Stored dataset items
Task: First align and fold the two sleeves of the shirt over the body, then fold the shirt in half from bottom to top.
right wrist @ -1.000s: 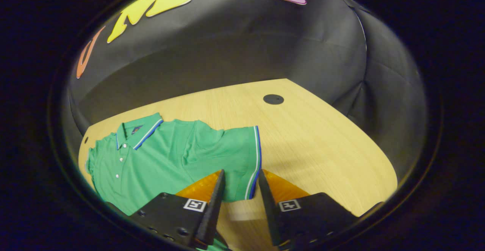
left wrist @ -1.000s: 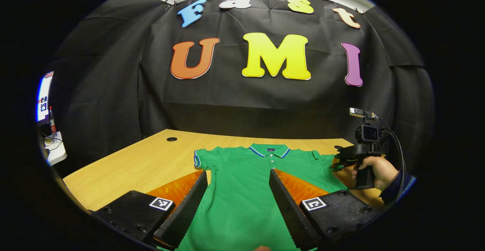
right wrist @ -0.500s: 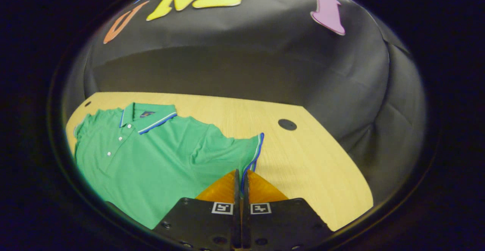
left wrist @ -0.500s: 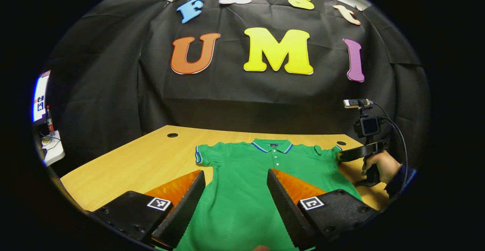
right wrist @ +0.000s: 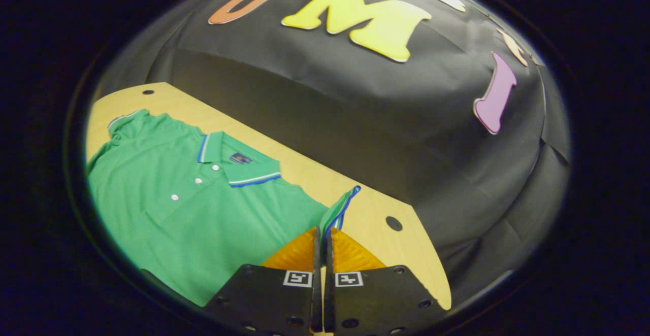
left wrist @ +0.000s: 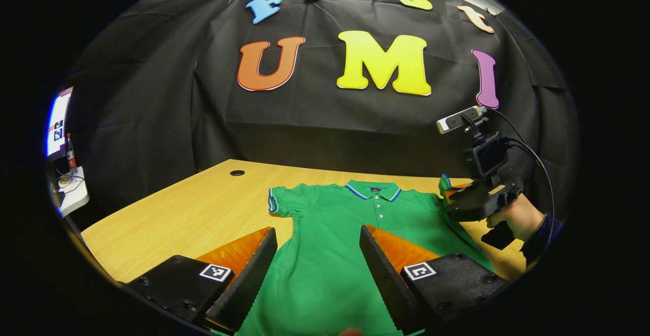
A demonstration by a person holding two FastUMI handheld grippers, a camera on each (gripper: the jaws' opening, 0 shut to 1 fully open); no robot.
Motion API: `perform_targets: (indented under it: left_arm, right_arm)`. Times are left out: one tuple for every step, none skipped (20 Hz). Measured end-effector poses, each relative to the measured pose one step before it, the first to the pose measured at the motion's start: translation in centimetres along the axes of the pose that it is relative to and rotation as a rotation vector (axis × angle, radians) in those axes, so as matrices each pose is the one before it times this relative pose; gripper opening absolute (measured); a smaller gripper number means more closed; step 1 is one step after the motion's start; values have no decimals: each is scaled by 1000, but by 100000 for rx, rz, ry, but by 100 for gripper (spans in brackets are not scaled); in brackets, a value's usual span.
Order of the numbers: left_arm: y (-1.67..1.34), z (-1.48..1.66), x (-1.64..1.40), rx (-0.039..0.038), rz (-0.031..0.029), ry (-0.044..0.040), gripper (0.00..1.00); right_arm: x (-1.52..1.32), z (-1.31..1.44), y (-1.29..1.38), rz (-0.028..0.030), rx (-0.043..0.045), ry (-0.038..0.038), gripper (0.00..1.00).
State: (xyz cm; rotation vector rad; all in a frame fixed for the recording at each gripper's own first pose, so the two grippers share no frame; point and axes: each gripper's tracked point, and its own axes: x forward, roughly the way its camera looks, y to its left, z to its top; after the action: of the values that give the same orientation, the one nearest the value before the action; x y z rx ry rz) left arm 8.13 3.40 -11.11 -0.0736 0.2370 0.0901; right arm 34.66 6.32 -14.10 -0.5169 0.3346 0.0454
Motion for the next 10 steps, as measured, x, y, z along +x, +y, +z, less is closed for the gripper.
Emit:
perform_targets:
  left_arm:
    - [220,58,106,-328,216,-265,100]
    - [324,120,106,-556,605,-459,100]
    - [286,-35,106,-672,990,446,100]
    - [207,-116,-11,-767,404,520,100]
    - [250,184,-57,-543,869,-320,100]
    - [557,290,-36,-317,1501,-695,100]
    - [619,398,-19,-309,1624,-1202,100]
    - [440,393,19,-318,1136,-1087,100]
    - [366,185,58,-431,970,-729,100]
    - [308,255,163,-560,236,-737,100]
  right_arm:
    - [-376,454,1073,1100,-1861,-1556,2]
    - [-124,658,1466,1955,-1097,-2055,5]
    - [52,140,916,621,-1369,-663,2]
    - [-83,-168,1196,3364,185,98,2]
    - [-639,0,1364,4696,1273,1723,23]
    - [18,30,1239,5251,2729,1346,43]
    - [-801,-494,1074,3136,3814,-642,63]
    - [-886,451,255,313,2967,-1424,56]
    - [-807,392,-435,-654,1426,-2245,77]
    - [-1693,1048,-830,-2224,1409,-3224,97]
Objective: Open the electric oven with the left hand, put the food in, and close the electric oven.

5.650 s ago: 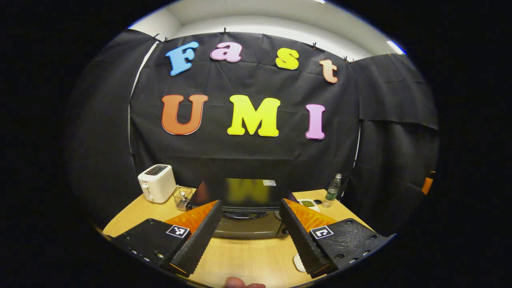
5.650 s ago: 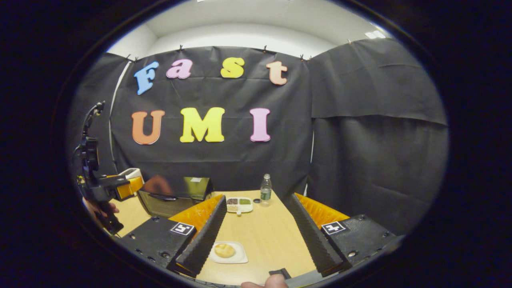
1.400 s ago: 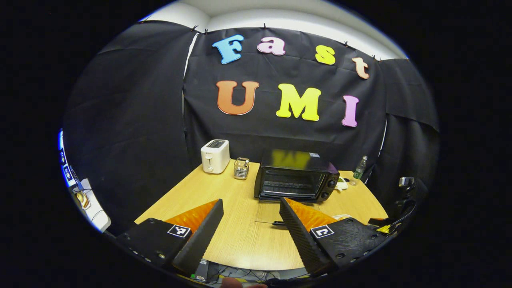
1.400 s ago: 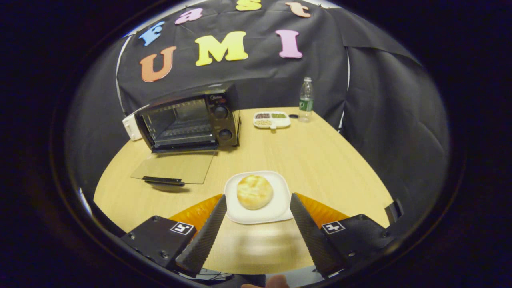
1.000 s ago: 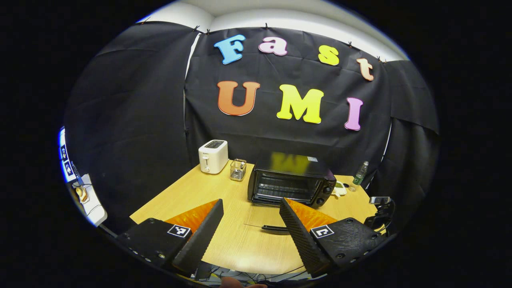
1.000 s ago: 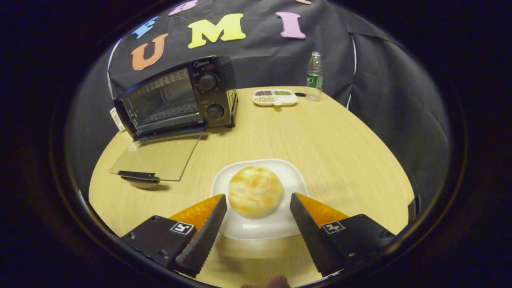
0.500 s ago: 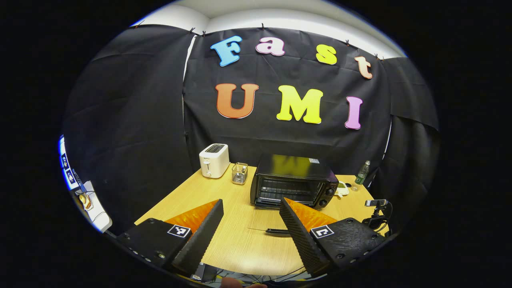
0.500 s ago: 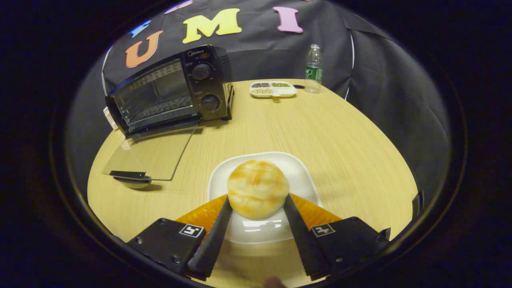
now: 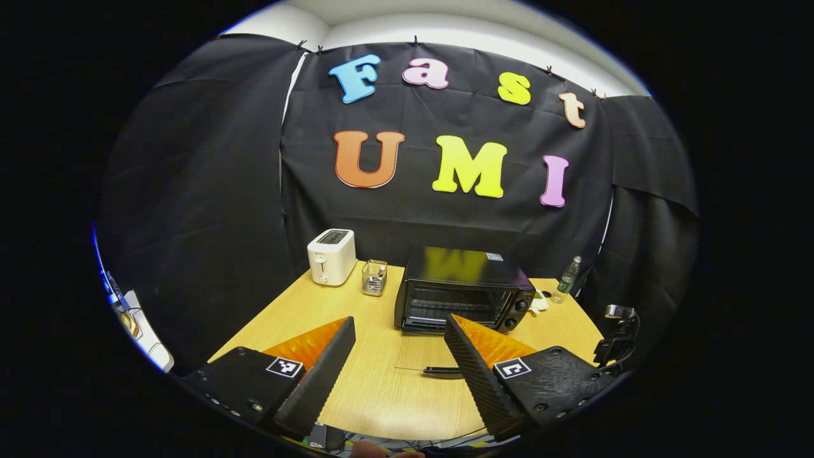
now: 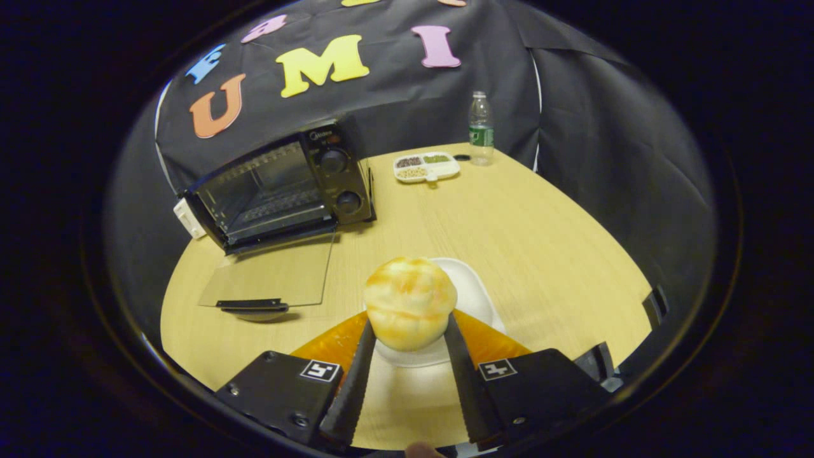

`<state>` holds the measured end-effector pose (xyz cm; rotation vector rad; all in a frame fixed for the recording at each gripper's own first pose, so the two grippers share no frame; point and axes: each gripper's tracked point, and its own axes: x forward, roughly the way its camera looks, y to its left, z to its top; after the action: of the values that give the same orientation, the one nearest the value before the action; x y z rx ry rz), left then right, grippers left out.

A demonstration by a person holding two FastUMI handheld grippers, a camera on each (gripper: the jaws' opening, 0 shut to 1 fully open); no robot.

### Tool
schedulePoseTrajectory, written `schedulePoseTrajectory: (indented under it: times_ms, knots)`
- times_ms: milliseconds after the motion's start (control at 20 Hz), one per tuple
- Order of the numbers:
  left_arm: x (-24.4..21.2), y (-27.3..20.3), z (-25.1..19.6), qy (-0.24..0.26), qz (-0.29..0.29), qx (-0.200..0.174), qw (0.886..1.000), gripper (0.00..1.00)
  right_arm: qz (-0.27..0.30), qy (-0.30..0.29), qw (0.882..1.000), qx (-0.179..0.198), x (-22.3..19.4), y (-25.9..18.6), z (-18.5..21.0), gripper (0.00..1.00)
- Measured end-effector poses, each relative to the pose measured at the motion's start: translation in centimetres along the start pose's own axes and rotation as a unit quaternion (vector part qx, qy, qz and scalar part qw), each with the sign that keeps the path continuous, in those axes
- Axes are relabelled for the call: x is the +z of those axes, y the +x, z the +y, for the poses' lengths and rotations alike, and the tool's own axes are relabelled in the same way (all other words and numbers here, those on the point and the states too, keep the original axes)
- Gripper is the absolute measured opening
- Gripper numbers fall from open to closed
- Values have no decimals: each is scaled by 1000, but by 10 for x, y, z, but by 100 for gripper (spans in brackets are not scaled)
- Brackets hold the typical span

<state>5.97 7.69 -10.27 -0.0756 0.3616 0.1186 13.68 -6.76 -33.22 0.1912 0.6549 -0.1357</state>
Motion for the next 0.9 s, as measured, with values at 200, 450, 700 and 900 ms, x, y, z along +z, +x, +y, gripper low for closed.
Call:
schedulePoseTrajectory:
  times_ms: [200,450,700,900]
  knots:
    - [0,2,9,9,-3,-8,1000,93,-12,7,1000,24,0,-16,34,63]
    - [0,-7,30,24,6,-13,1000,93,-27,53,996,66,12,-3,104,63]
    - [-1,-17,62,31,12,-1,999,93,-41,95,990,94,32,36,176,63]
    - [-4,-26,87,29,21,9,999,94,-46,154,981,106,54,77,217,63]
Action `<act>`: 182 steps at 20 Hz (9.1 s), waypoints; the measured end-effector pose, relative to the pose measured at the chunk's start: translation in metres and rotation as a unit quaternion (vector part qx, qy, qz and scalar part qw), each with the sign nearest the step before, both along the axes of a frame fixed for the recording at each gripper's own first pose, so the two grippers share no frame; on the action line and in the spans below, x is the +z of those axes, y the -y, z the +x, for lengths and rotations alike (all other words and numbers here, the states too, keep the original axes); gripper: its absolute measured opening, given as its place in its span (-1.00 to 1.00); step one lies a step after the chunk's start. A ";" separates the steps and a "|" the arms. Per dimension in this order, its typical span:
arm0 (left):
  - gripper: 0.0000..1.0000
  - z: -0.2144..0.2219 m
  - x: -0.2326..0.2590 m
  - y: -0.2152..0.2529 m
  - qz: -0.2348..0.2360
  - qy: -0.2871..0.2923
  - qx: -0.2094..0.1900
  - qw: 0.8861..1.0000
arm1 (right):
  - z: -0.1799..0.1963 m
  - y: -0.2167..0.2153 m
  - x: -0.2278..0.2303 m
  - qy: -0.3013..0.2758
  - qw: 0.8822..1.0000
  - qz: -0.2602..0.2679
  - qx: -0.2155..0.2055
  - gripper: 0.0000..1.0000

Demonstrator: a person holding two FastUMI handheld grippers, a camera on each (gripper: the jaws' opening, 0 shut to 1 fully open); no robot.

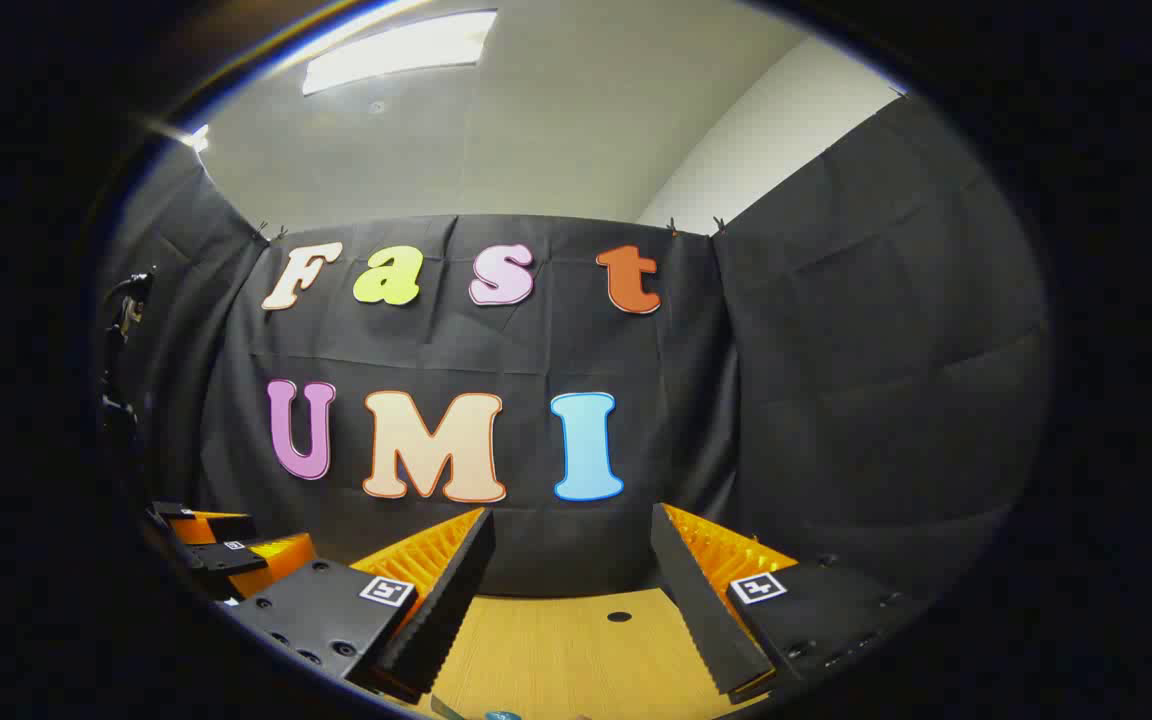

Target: First open the suitcase, pack the skin care products into it, and then close the suitcase.

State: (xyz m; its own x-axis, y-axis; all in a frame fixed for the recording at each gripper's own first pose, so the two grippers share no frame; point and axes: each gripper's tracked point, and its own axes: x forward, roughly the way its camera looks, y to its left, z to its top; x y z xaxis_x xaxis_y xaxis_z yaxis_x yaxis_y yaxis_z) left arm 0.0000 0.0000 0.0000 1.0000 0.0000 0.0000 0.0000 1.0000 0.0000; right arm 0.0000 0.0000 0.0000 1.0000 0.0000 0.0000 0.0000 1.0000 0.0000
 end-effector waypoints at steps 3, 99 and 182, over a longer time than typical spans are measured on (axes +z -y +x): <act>0.94 -0.001 -0.002 0.002 0.011 0.004 0.011 1.000 | 0.010 0.002 -0.012 -0.005 1.000 0.003 0.013 0.96; -1.00 -0.038 -0.090 -0.406 -0.049 -0.310 0.130 0.940 | -0.001 -0.274 -0.136 -0.102 0.980 0.018 0.169 0.96; -0.67 -0.023 -0.273 0.049 -0.036 -0.336 -0.021 0.941 | -0.044 -0.045 -0.228 -0.190 0.957 -0.033 0.215 0.97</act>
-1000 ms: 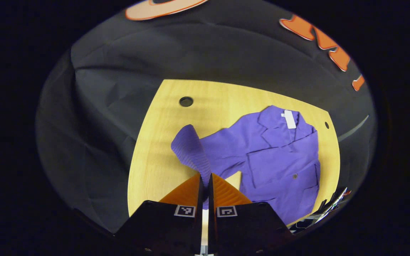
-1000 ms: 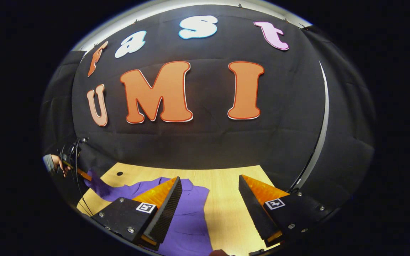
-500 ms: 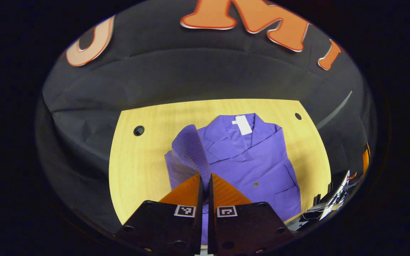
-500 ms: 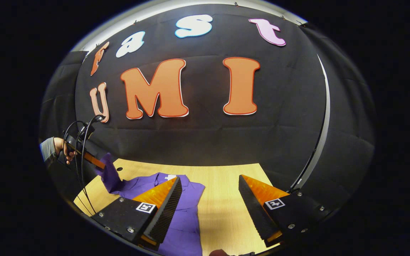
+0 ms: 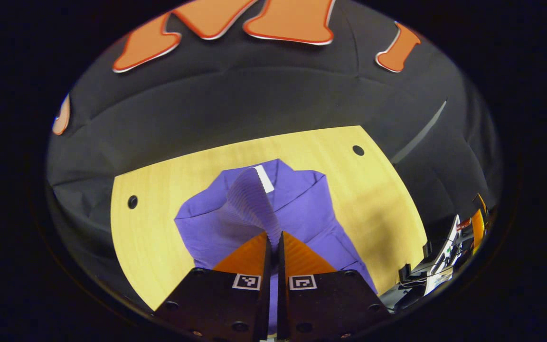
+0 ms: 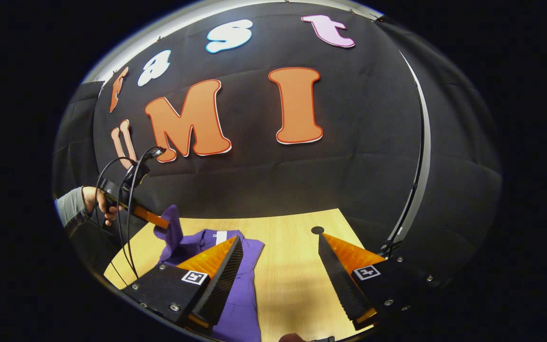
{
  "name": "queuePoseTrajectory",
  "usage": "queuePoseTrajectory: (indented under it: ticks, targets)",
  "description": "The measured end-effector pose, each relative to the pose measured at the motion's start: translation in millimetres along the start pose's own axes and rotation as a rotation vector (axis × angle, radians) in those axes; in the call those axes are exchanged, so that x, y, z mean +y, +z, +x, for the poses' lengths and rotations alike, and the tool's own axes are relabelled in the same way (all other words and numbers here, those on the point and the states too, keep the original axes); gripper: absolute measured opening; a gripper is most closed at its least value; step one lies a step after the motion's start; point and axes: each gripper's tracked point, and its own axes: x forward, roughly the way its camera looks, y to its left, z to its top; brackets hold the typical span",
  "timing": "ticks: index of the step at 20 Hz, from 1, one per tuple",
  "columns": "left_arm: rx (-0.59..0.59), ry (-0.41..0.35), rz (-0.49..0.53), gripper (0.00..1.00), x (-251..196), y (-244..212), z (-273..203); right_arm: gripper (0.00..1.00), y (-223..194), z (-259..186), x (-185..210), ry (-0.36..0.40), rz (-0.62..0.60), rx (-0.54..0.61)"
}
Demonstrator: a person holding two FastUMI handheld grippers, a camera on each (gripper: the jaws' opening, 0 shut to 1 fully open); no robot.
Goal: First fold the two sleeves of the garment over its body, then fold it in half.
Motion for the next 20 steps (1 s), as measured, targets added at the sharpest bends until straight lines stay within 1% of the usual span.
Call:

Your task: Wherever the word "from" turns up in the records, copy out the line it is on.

Worked solution:
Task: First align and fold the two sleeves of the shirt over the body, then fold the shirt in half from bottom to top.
- Gripper numbers fall from open to closed
  "timing": "ticks: index of the step at 20 Hz, from 1, one per tuple",

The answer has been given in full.